[The task]: Please return the lines, both ends included, that run from the one containing "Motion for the" to the last line of the data below, exactly and alone.

[Raw data]:
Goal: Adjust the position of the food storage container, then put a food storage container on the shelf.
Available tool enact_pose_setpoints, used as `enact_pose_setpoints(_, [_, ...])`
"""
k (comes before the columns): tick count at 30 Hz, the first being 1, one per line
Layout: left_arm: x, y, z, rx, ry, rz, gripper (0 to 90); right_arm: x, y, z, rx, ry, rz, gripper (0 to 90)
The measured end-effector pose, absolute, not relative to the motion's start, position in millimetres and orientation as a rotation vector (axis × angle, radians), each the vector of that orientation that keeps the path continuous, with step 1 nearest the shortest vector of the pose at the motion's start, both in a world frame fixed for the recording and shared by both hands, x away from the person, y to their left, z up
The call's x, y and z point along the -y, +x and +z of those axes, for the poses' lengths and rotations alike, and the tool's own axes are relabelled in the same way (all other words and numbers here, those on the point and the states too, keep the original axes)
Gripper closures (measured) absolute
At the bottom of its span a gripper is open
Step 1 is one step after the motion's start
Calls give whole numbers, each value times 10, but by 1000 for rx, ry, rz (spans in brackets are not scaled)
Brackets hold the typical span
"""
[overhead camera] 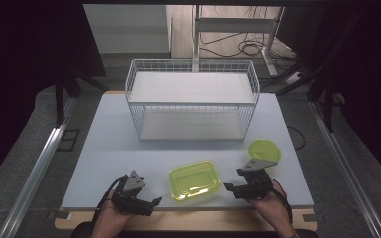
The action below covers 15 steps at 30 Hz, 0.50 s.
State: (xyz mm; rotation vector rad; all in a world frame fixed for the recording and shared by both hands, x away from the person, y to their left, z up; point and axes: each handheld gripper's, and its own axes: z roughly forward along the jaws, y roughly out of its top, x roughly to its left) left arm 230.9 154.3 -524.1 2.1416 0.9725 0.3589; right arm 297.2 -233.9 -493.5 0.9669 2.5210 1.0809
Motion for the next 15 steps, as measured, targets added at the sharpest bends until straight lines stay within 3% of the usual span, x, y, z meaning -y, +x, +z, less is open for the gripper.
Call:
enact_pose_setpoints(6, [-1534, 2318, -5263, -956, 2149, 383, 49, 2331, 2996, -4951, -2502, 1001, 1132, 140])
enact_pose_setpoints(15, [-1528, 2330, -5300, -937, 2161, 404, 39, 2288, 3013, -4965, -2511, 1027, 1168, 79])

[Task result]:
Motion for the next 15 steps, as measured, targets added at the sharpest bends until straight lines stay within 3% of the usual span, x, y, z meaning -y, +x, +z, less is open for the gripper.
Call:
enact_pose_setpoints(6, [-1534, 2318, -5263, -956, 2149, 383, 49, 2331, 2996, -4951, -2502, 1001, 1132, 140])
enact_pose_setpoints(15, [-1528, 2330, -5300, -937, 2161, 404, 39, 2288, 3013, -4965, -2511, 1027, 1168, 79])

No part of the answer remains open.